I wanted to die. And it wasn’t because I was a quitter. It wasn’t because I was a love sick girl burned because I lost my bad boy. It was because I was positive I was missing a part of me. I wasn’t whole anymore, and no amount of time or therapy was going to fix me. My soul was perishing, I knew my mind and body were close behind. I wouldn’t fulfill my doomed existence by killing myself—my faith wouldn’t let me—but I was prepared to accept it. I may have told Dawn as much. I can’t really recall.
They still let me jog. It was my only time alone. The only time I could be angry, sad, or cry without someone writing it down or trying to shove an antidepressant down my throat.
Today was going to be hell, it was sweltering and the day hadn’t even begun. On days like this, I ran harder, the pain helped me shove those beautiful and tragically painful memories of my summer with Slayton into a vault I never wanted to open again.
I didn’t hear the Escalade screeching to a halt beside me until it was too late. I was already in the backseat before I had a chance to really fight.
“Son of a—” I didn’t hear what else he said. I was frozen with fear. I knew that voice. Shakily as ever, I looked over my shoulder and figured out Channing was holding me. When he felt the fight leave me, he let go of me. I was across the backseat in the next beat, struggling to get the door opened.
He laughed at me. The fucker laughed. “Non-responsive my ass.” He looped his arm around my waist and pulled me to his lap. “We’re going ninety. You may have a death wish, but there are easier fucking ways to go.”

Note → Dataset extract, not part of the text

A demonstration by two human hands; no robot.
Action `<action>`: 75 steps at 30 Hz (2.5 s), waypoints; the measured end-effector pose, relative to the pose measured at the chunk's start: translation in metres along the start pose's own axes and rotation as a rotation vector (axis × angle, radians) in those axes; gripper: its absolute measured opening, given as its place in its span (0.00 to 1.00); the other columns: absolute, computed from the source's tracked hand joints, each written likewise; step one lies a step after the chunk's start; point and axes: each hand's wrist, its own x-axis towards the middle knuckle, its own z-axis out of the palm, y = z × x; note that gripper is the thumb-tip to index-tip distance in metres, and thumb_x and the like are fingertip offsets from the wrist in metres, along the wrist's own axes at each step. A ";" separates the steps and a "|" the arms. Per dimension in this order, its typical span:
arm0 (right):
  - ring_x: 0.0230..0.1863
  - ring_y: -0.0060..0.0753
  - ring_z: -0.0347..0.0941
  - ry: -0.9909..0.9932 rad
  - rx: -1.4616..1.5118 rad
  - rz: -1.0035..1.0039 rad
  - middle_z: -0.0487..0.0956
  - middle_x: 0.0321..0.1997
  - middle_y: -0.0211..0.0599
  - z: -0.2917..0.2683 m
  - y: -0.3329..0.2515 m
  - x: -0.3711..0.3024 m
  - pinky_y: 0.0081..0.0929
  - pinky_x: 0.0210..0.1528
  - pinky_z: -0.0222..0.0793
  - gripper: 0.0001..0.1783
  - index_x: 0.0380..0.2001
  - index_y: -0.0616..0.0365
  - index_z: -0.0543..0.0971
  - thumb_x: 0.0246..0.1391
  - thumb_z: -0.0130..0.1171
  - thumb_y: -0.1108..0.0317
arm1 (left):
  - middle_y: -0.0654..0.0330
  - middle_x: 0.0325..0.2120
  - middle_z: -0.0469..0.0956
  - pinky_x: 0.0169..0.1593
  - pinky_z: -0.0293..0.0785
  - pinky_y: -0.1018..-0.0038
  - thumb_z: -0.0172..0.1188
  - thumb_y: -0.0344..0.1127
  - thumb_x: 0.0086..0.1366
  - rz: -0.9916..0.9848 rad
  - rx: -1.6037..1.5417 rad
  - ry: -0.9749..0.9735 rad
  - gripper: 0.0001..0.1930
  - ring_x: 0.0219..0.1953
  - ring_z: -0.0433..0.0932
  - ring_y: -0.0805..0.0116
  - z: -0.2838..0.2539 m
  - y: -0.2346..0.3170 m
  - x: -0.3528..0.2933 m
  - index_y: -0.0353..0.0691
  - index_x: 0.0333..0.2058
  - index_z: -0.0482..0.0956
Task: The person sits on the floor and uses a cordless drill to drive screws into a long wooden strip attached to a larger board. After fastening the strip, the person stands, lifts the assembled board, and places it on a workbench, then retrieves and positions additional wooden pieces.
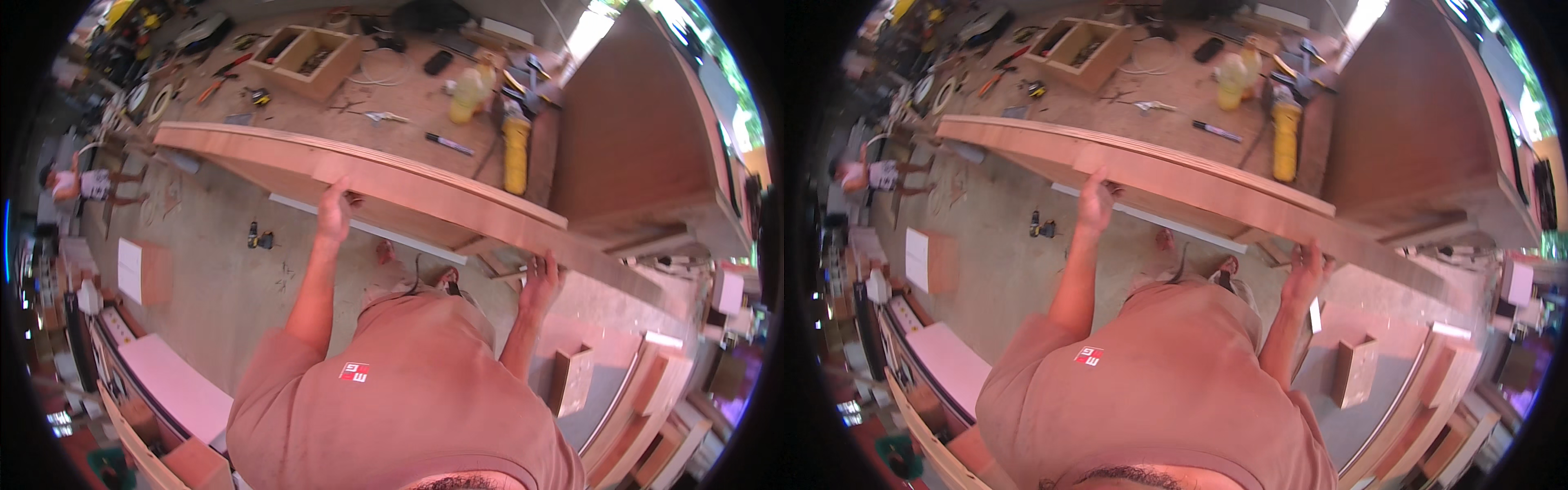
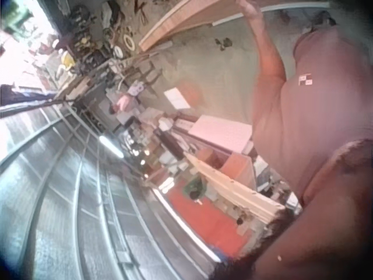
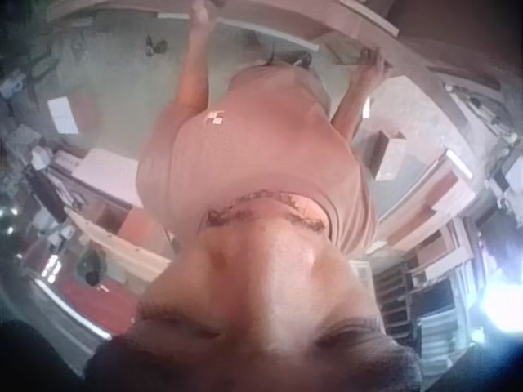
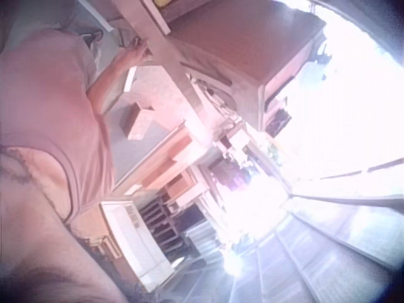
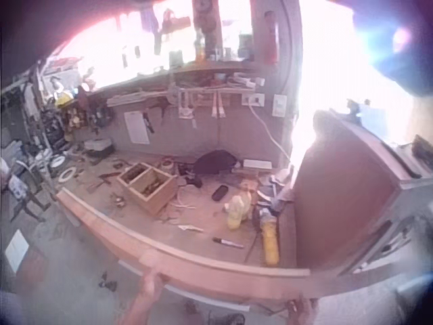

I swallowed tensely as an old fear, one I was sure my anger had slaughtered, bubbled up in my chest. I glanced at the men in the front seat. They struck me as familiar, but I couldn’t place from where, not in my state of mind.
“I—I didn’t say anything to anyone,” I managed to get out.
“You said enough,” Channing scoffed under his breath.
Cold silence fell over everyone in the cab of the Escalade. Channing never let me go, but he wasn’t forcing me to sit in his lap.
A messed up switch that Dawn had not managed to fix in my head flipped. I was back to who I was half a year ago, a scared girl being told I had to perform or die. I was back to bei
ng submissive and obedient to men who did not deserve or understand the control they had over me.
I was sure sirens would come at any second. Those who watched over me would know I was taken and come full force—they had to care, right? Why else would they have kept me for so long? When the Escalade stopped on a runway next to a private jet, what was left in the way of hope in my soul perished.
I didn’t even bother to pray that I’d make it out of this. I hadn’t said a single prayer since the day Slayton was taken from me. I doubted I ever would again. The prayers I needed answered had failed me...making me doubt anyone was listening.
I struggled outside of the Escalade and even broke free managing a few strides in a valiant run, hoping the gunshots would be a fast end. Channing caught me, and the asshole did not let me go until after we were in the air.
It was only the two of us on the plane, but that didn’t bring me any comfort. He was three times my size, and nothing but lean muscle. Every attractive feature in his visage was lost behind his lack of expression, behind everything I knew he stood for.
The plane we were on wasn’t small and represented pure extravagance. I’d given myself a quick tour when he finally let go of me. Beyond the lush leather chairs, and shined wood tables there was a couch, then a galley. The door in the back led to a bedroom. Seeing the bed and the dead end only had me running back to the open cabin, I was determined to go through every drawer in the galley and find a knife—hell, I’d settle for a fucking spoon to claw his eyes out.
During my frantic run he ignored me, he was too busy pouring himself a drink, then leaning back to stare at me like I was the most befuddling mystery he’d ever seen in his life. I didn’t like that look, the attraction there, the twisted fucking bond I felt reaching out to me.